L’éducation sexuelle fait partie intégrante de son projet de transformation révolutionnaire de la société. Les idées de Reich et d’autres théoriciens du marx-freudisme comme Marcuse triomphèrent avec Mai 68 et entrèrent dans le patrimoine politique de la gauche internationale.
L’Église et la droite raison nous montrent au contraire comment la transmission de la vie humaine continue au sein de la famille et dans l’éducation de celui qui est le fruit d’un acte d’amour humain et divin : un homme doué d’une âme et d’un corps. Benoît XVI a redit que l’éducation est une des “valeurs non négociables” au même titre que la vie et la famille, auxquelles elle est intimement liée.
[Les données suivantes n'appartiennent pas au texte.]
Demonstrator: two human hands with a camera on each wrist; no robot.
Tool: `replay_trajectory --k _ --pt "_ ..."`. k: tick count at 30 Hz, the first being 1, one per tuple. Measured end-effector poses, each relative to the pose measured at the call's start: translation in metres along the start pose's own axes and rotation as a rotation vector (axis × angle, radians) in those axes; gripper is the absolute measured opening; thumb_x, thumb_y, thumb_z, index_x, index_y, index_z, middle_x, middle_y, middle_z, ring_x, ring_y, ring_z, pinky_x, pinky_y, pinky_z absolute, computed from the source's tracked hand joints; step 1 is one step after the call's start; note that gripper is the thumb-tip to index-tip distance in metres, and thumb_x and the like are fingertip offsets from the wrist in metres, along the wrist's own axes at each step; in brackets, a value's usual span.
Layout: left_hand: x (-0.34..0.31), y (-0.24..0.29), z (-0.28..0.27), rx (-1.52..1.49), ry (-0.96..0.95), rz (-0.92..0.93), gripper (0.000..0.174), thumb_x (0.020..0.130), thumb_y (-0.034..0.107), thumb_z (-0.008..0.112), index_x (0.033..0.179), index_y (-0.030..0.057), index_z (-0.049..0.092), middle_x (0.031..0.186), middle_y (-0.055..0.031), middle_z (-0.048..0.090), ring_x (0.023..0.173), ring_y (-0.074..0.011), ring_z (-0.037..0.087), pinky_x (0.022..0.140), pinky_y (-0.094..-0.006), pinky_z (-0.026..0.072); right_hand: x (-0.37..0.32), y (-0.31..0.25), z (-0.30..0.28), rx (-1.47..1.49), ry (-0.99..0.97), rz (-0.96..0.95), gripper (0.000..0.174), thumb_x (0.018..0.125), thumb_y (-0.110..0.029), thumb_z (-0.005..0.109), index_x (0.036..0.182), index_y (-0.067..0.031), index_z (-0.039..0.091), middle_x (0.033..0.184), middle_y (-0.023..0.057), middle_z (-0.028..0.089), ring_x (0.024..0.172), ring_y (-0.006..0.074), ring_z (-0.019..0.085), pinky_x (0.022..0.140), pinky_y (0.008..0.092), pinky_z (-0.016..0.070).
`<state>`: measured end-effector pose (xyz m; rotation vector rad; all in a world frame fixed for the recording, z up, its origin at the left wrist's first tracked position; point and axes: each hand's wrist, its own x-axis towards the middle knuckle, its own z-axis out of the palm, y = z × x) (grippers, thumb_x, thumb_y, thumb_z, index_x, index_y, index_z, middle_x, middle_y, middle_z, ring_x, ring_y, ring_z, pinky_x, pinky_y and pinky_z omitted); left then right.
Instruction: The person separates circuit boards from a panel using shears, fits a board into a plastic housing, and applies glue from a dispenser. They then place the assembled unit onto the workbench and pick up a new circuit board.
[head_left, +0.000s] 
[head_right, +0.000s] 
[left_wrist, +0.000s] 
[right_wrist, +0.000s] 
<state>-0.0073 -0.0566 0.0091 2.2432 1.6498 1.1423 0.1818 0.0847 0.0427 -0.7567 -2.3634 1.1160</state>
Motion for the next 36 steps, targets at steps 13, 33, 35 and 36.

Le droit des parents à éduquer leurs enfants précède celui de la société civile et ne peut pas être exproprié par l’État, surtout quand on prétend remplacer l’éducation religieuse et morale par l’éducation sexuelle, fondée sur une vision antithétique de l’homme. L’éducation sexuelle est toujours mauvaise quand elle prétend être scolaire, c’est-à-dire publique, alors qu’elle ne peut être que personnelle et privée. Elle doit donc être naturellement confiée aux familles, sinon elle risque de devenir une forme de corruption culturelle et morale.
Le Projet de loi n°2423 du 23 mai 2025, “Disposition en matière de consentement informé dans le domaine scolaire”, présenté par Giuseppe Valditara, ministre de l’Instruction et du Mérite, prévoyait l’interdiction d’enseigner l’éducation sexuelle dans les écoles maternelles et primaires. Cependant, le 15 octobre, la Commission Culture de la Chambre avait approuvé un amendement de la Lega qui étendait l’interdiction aux collèges, ne permettant l’éducation sexuelle que dans les lycées, mais seulement avec l’accord des parents (ou des élèves majeurs).
Au collège, il ne s’agissait que d’autoriser des thèmes de base comme la reproduction et les maladies sexuellement transmissibles. Un bon amendement, donc, qui a évidemment déclenché une levée de boucliers de la part de la gauche. Le texte restrictif a été approuvé en commission avec la nouvelle restriction, mais le 10 novembre, au début de la discussion à la Chambre, la Lega a fait marche arrière : la députée Giorgia Latini a présenté un nouvel amendement qui annule la modification approuvée en commission et restaure le texte original, qui interdit l’éducation sexuelle en maternelle et au primaire, non plus au collège. Ce retour en arrière de la part des forces de la majorité, et en particulier de la Lega, est surprenant.
La gauche est cohérente quand elle revendique l’éducation sexuelle obligatoire dans les écoles de tous les niveaux et de toutes les sections. Ceux qui affirment s’opposer à la gauche, et puis cèdent face à ses demandes ou s’alignent dans un domaine délicat et vulnérable comme l’éducation de nos enfants, sont, eux, incohérents.